The Canadian Press

Ottawa remains confident that it can balance its books in the next five years without raising taxes, despite assertions by Canada’s budget watchdog that the federal government will face a $19 billion structural deficit by 2013-14.

Speaking to reporters Friday after a speech in Toronto, Finance Minister Jim Flaherty said fears that Canada won’t be able to eliminate its deficit are speculative and not based on the facts.

“I see speculation. I don’t see a lot of evidence. I see editorial comment without numbers, without analysis,” Flaherty said.

For months, the finance minister has said that a combination of higher revenue from an improving economy and smaller increases to program spending will allow the federal government to balance its books by the 2015-16 fiscal year.

“I’m comfortable with the fact that if we have reasonable economic growth and we, if necessary, restrain the rate of growth of government program spending, then we can get to a balanced budget in the medium term,” he reiterated Friday.

Parliamentary budget officer Kevin Page said earlier this week that the current recession-driven deficit will become a chronic shortfall of $18.9 billion within four years if the government simply hopes for economic growth.

Years of tax cuts — most significantly the cut to the GST, but also to corporate taxes — has left Ottawa unable to withstand downturns without falling into deficit, especially as the population ages, Page said.

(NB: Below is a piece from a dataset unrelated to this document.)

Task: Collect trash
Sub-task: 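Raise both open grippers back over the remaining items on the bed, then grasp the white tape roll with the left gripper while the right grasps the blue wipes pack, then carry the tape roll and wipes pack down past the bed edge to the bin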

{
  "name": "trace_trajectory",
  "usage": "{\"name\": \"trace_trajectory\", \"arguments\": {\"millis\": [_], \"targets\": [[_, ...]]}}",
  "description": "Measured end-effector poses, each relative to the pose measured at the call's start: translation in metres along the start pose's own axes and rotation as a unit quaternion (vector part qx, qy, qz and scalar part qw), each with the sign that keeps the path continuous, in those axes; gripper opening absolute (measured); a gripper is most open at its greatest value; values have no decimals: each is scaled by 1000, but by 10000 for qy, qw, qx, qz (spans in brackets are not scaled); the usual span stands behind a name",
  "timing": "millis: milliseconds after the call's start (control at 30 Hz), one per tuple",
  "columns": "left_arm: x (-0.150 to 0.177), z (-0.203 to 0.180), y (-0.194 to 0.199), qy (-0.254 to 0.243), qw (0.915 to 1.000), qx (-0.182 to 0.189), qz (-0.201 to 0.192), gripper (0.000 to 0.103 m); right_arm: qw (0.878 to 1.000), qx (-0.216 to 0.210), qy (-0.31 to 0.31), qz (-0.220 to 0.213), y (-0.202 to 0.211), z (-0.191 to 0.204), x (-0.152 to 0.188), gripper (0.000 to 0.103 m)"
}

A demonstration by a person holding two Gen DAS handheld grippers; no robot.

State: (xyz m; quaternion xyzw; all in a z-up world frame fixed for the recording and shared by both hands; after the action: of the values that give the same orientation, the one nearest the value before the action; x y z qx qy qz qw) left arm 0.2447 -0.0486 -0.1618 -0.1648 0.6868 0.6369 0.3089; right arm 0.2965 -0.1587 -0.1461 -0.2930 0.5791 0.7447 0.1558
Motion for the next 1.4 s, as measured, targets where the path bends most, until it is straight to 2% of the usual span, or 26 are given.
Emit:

But Flaherty said tax reductions help to stimulate the economy and that without them the downturn would have been worse.

“Tax reductions are a stimulus. The more money we leave in the hands of Canadian individuals and families, the more they have available to spend and help the economy expand and create jobs,” he said.

The large discrepancy between Page’s and Flaherty’s forecasts can be attributed to the fact that predicting the deficit five years out is akin to “dancing on the head of a pin,” said Avery Shenfeld, chief economist at CIBC World Markets.

“A very small error in your assumption on annual growth in revenues and annual growth in expenditures will add up to a cumulative huge difference when you compound it over five years,” Shenfeld said.

Flaherty said Friday that most Canadians want the government to stabilize the economy before it worries about eliminating the deficit, and emphasized that at 31%, Canada has the lowest debt-to-GDP ratio of any of the G7 countries. This compares to 67% in the U.S., 75% in the U.K. and 115% in Japan.

Canada’s relatively healthy fiscal position means that even the structural deficit predicted by Page is small enough that Canada’s debt-to-GDP ratio will continue to shrink over time, Shenfeld said.

“Our debt levels are low relative to other countries, which gives us the luxury during weak economic times of not panicking about a few years of deficits,” he said.

The government will deliver its budget for the 2010-11 fiscal year on March 4. The deficit for the current fiscal year is expected to be “well in excess of $50 billion,” but Flaherty said that will be cut nearly in half when stimulus spending ceases in 2011-12.

“We will have a budget, as we move forward in the medium term, of about $300 billion more or less, federally, and we will have a deficit that will be somewhere between $20 billion and $30 billion, probably. Can we deal with that? Yes, we can deal with that,” he said.

Budget watchdog Page said Wednesday that a deficit of 1% of GDP is “not a big problem,” but added that the government needs to prepare for future risks, and the fact that a new, smaller economy is emerging from the recession.

Canada’s population is aging, said Page, and more and more Canadians are moving from being producers who pay taxes to being retirees who drain government services.

As a result, he said, the economy’s growth potential will fall from the current 2% to 1.7% in 2014, which means less tax revenue.

According to the budget office, labour’s input to potential growth in Canada will slide from 1.4% in 2008 to 0.5% in 2014, and will continue to fall after that.